SecurityFocus Vulnerabilities

blog-using-PSTs-2016-bad-idea_SQUsing outdated technologies created for personal use in an enterprise environment has never been a good idea. Using Outlook’s PST files in 2016 is a typical example of such a poor practice.

I was working with a customer the other day on their Office 365 deployment, and the topic of OneDrive for Business came up. Everything was going along just fine, until they mentioned in passing that amongst all the files they want to move from fileservers to users’ OneDrives, PSTs will be the most beneficial, since they are clogging up the fileservers and bogging everything down.
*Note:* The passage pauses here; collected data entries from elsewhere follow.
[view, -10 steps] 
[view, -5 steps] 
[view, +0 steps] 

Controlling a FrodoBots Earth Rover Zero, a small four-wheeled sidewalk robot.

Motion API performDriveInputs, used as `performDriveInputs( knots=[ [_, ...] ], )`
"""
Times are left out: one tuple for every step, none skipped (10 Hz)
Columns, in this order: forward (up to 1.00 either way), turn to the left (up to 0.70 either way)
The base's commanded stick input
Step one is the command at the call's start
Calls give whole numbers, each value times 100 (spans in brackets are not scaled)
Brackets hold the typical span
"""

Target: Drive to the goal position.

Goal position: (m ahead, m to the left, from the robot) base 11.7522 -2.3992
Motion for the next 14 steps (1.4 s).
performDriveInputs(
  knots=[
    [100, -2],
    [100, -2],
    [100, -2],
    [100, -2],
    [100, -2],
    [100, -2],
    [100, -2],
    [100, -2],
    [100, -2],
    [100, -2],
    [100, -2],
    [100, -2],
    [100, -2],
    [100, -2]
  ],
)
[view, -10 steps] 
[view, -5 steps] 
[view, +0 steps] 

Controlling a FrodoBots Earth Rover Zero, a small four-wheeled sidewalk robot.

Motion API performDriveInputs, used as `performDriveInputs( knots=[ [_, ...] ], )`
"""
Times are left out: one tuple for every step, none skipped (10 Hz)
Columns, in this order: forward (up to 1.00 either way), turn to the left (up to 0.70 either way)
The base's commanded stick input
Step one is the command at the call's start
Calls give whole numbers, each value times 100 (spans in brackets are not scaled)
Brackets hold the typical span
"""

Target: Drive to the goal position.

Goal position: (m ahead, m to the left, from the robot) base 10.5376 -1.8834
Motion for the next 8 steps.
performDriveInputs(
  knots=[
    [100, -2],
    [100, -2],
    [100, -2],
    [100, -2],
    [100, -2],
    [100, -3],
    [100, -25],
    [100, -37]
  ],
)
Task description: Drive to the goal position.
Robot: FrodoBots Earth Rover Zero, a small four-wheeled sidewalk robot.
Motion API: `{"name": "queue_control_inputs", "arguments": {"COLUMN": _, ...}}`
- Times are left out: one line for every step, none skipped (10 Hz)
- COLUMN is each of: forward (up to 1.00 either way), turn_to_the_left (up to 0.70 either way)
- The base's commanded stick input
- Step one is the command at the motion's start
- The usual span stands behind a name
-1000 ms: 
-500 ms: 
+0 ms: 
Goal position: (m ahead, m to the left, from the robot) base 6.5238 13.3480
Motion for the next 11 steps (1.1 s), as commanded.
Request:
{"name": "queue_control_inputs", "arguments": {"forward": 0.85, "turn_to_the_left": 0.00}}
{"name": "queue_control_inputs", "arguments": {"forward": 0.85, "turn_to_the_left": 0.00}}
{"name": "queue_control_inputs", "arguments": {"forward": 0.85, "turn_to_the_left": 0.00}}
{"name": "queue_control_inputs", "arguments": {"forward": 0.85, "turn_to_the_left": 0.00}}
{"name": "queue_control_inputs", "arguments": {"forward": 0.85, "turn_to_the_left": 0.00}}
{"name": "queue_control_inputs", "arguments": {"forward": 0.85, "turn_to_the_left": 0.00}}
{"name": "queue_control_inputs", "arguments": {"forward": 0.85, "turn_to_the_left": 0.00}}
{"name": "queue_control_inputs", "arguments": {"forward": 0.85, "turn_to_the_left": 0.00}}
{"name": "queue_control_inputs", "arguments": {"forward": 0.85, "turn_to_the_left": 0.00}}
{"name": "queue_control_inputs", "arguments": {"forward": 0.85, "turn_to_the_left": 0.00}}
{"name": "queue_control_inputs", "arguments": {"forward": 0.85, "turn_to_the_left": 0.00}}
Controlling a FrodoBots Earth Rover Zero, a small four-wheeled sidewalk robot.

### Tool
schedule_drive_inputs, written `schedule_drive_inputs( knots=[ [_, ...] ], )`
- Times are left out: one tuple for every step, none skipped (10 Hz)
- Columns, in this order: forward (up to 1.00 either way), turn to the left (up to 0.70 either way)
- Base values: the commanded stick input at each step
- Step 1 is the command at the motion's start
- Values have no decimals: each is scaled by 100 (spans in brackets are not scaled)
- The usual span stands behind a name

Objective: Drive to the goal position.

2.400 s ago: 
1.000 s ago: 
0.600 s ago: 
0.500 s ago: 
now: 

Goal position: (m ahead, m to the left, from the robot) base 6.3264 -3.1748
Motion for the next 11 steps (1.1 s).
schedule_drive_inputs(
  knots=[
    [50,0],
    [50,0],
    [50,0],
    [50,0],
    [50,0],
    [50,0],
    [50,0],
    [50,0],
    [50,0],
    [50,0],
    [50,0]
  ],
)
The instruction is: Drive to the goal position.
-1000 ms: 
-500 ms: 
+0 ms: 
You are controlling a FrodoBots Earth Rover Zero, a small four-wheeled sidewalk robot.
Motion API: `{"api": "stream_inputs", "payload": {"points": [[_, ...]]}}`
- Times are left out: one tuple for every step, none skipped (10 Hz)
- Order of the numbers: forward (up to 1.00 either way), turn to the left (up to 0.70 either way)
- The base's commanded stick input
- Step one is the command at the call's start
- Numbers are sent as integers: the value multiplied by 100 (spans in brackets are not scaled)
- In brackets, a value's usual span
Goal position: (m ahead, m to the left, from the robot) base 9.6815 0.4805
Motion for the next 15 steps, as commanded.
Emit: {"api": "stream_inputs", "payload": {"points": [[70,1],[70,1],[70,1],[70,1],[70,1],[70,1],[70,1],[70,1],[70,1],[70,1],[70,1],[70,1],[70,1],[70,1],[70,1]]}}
I wasn’t sure at first if I heard him correctly, but then I couldn’t decide which surprised me more. Was it that they planned to move PSTs files to a storage location, which then wouldn’t work, or that with a 50GB mailbox size in Office 365 they felt like they still needed PSTs. Regardless, I had to educate them on PSTs and why they are evil… uhm, I mean unsupported, and why storing them on anything other than a local hard drive is not only explicitly unsupported, but also a very bad idea. In case you are still using PSTs in your organization, or know someone who is, even though it’s the year 2016, I would like to share some thoughts about this practice.

What are PSTs?

PST files are Personal Storage Table files, first introduced in early versions of Microsoft Outlook to store personal data, but which have since grown beyond all reckoning as a local storage repository for data, especially when your mean ol’ Exchange admin won’t give you enough space in your mailbox. PST files are an old, proprietary, monolithic file format which Outlook can use to store data, but really shouldn’t. You see, the nature of this file format is to be very “expensive” in disk I/O terms, they are easily corrupted when a write operation is interrupted, and were actually never intended for enterprise use.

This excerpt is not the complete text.